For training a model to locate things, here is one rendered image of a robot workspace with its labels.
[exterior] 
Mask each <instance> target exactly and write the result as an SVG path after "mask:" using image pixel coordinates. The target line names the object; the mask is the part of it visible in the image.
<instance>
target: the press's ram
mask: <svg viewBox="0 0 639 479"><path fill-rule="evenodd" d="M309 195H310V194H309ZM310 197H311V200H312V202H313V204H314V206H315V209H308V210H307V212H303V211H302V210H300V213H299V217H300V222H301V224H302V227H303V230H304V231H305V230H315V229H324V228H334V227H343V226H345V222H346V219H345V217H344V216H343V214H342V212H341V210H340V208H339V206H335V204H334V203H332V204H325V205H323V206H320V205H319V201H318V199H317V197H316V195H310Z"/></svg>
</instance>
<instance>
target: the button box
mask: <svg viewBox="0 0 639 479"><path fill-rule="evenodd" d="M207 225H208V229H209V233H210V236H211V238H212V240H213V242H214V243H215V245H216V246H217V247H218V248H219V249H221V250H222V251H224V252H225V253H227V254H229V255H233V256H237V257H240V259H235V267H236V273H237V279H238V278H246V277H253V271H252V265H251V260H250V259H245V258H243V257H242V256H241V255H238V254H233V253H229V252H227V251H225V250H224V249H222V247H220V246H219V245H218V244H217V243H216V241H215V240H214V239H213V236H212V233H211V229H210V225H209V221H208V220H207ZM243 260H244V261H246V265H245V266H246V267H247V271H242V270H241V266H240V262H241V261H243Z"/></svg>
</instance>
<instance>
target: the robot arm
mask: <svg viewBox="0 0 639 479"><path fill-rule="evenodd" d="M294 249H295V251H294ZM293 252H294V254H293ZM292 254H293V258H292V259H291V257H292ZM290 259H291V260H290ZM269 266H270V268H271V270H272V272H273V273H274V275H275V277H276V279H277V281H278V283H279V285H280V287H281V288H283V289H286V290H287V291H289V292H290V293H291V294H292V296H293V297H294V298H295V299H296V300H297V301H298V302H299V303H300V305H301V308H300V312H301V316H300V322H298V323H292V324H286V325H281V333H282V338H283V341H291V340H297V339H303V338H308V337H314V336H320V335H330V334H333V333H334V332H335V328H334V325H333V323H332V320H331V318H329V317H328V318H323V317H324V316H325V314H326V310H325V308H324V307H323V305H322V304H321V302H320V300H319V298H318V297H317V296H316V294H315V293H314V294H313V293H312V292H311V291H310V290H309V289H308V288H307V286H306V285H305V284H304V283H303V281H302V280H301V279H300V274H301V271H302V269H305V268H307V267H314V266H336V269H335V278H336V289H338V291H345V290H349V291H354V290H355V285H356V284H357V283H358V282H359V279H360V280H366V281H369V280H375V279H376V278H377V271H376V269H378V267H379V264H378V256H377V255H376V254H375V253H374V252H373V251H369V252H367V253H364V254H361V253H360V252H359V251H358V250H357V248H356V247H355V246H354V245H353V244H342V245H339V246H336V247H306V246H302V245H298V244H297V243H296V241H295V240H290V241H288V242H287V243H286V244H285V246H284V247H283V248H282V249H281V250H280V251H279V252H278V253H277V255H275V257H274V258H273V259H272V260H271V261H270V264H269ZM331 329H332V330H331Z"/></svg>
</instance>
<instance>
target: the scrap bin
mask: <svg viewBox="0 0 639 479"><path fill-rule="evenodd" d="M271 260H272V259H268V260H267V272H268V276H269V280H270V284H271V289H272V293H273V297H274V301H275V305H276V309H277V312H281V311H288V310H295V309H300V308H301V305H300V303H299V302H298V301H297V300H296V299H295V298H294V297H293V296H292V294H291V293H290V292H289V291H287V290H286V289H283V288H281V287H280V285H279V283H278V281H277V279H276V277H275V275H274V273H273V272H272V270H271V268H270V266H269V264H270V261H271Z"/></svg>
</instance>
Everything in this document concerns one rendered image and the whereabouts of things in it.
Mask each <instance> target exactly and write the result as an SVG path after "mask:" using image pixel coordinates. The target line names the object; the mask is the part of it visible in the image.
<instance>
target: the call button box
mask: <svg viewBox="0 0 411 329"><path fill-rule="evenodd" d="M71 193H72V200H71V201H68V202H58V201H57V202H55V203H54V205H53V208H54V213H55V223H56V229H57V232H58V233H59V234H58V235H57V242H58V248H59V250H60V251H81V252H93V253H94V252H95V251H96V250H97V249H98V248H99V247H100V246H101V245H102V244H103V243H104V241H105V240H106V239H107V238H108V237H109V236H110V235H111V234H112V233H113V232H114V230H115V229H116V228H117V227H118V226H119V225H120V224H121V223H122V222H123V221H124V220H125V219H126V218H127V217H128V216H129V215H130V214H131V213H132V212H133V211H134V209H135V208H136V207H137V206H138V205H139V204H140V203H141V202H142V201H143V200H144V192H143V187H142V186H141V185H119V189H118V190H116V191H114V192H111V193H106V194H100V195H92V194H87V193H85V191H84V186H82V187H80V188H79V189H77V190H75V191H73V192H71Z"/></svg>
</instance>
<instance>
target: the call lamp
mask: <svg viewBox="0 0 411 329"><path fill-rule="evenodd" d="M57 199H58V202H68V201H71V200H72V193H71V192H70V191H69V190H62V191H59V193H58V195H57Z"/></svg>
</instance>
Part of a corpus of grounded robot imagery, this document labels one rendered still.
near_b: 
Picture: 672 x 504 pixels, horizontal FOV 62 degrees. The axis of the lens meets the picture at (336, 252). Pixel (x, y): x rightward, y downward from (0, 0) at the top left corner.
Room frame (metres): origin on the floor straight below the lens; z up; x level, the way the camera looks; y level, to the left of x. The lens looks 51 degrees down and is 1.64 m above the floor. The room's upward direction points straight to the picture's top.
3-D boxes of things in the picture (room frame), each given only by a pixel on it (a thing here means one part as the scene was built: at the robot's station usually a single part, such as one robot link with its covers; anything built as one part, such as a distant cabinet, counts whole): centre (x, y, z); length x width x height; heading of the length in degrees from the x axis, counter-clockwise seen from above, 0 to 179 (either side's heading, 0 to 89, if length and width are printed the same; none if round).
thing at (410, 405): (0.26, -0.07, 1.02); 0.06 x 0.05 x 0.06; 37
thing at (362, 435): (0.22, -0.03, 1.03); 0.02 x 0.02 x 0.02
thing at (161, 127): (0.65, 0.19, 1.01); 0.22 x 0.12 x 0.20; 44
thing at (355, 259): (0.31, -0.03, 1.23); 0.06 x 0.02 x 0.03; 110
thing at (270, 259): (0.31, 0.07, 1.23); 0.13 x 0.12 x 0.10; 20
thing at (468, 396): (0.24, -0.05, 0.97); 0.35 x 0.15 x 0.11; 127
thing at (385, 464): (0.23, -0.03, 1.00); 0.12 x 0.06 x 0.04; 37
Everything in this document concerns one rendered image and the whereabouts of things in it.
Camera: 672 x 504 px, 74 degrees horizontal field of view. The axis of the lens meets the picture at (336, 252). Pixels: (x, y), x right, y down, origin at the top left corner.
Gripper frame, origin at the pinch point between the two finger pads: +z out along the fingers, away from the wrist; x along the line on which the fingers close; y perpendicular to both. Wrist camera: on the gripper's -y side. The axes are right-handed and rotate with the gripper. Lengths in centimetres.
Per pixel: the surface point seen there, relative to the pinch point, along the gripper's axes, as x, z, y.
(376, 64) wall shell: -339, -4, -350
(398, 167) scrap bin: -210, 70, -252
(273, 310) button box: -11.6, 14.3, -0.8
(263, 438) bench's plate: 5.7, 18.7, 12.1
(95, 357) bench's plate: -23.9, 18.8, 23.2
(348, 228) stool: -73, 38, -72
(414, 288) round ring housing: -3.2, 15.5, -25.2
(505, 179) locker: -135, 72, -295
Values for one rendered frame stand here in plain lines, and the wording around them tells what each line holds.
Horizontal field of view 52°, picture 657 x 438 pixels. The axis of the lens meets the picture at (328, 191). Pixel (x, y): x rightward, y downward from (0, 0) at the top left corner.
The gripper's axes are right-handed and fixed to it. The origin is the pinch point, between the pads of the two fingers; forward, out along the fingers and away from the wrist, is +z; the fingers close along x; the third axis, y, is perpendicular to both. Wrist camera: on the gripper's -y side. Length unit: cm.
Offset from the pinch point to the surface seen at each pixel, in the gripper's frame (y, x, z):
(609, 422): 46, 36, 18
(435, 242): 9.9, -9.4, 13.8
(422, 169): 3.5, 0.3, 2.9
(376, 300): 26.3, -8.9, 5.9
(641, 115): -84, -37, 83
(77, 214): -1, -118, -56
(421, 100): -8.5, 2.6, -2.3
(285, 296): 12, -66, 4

▶ [What to produce] Write down, word for word, the lines above from the one containing "(263, 438) bench's plate: 5.7, 18.7, 12.1" through the one containing "Horizontal field of view 52°, picture", both ends included.

▶ [Solution]
(263, 438) bench's plate: 5.7, 18.7, 12.1
(95, 357) bench's plate: -23.9, 18.8, 23.2
(348, 228) stool: -73, 38, -72
(414, 288) round ring housing: -3.2, 15.5, -25.2
(505, 179) locker: -135, 72, -295
Values for one rendered frame stand here in plain lines, and the wording around them tells what each line holds.
Horizontal field of view 52°, picture 657 x 438 pixels. The axis of the lens meets the picture at (328, 191). Pixel (x, y): x rightward, y downward from (0, 0) at the top left corner.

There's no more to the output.